Lenin’in doğumunun 150. yılı dolayısıyla Köstebek Kolektif olarak yayına hazırladığımız, Alan Shandro’nun Lenin ve Hegemonya Mantığı kitabından bir bölümünü okuyucularımızla paylaşıyoruz. Doğumunu sevinçle kutluyoruz.

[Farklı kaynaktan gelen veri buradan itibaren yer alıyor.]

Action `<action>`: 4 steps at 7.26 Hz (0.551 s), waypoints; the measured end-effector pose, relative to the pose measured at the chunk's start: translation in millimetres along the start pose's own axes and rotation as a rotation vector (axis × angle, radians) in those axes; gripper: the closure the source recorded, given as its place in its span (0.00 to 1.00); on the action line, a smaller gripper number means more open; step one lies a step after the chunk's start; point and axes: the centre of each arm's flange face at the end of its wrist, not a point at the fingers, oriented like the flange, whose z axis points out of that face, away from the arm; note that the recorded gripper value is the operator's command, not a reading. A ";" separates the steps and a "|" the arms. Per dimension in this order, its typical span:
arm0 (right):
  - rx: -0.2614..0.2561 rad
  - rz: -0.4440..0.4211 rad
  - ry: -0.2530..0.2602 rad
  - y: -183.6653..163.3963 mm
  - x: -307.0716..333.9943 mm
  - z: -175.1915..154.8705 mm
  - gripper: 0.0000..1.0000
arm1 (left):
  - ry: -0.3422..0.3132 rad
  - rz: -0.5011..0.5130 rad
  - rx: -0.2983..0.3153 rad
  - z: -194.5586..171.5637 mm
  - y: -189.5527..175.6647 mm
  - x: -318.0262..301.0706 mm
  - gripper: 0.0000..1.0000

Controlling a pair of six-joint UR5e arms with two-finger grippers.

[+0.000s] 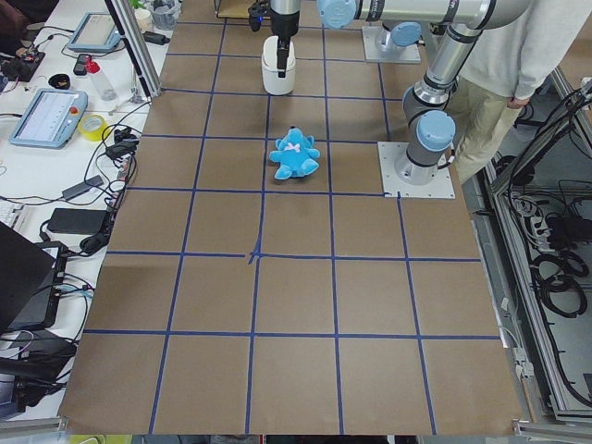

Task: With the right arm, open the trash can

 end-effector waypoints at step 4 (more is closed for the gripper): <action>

Hegemonya Mücadelesinde Teori ve Pratik
Bu siyasal–stratejik mantığı köylülerin ve işçilerin kendiliğinden devrimci hareketlerinin analizine uygulayan Lenin, proletarya hegemonyası projesine daha somut bir yönelim kazandırabildi. Devrimden önce, hegemonya uygulamasını bir halk kürsüsüne benzetme yoluyla karakterize etmişti; bu kürsünün işlevi, rejime karşı halkın tüm şikayetlerini eklemlemekti; bu evrensel rol korundu, ama bir yandan rakip bir burjuva hegemonyası projesinin tehdidi ve diğer yandan devrimci bir köylü hareketinin ortaya çıkışı, hegemonyanın işçi sınıfı ile köylülük arasında bir ittifak biçimini almasını gerektirdi. Proletarya hegemonyasının hedefinin artık sadece Rus toplumunun az veya çok kapsamlı burjuva–demokratik dönüşümü olarak soyut ve teleolojik terimlerle tasarlanması gerekmiyordu, ama köylü devrimi aracılığıyla, kapitalist toprak rantının çeşitli çıkarılma biçimleri ve böylelikle üretilen toplumsal ilişkilerle belirli ilişki içinde anlaşılabilirdi. Hegemonya daha önce bir tür genelleşmiş proletarya etkisi olarak rol oynuyordu, pratikte salt parti propagandasının yayılmasıyla karıştırılmaya eğilimliydi, ama proleter–köylü ittifakını ortaya koyabilecek ve devrimci devlet iktidarı uygulayabilecek bir kurumsal biçimin, sovyetin ortaya çıkmasıyla, hegemonya, işçi sınıfının kitle eylemini kapsıyor olarak somut şekilde kavranabilirdi.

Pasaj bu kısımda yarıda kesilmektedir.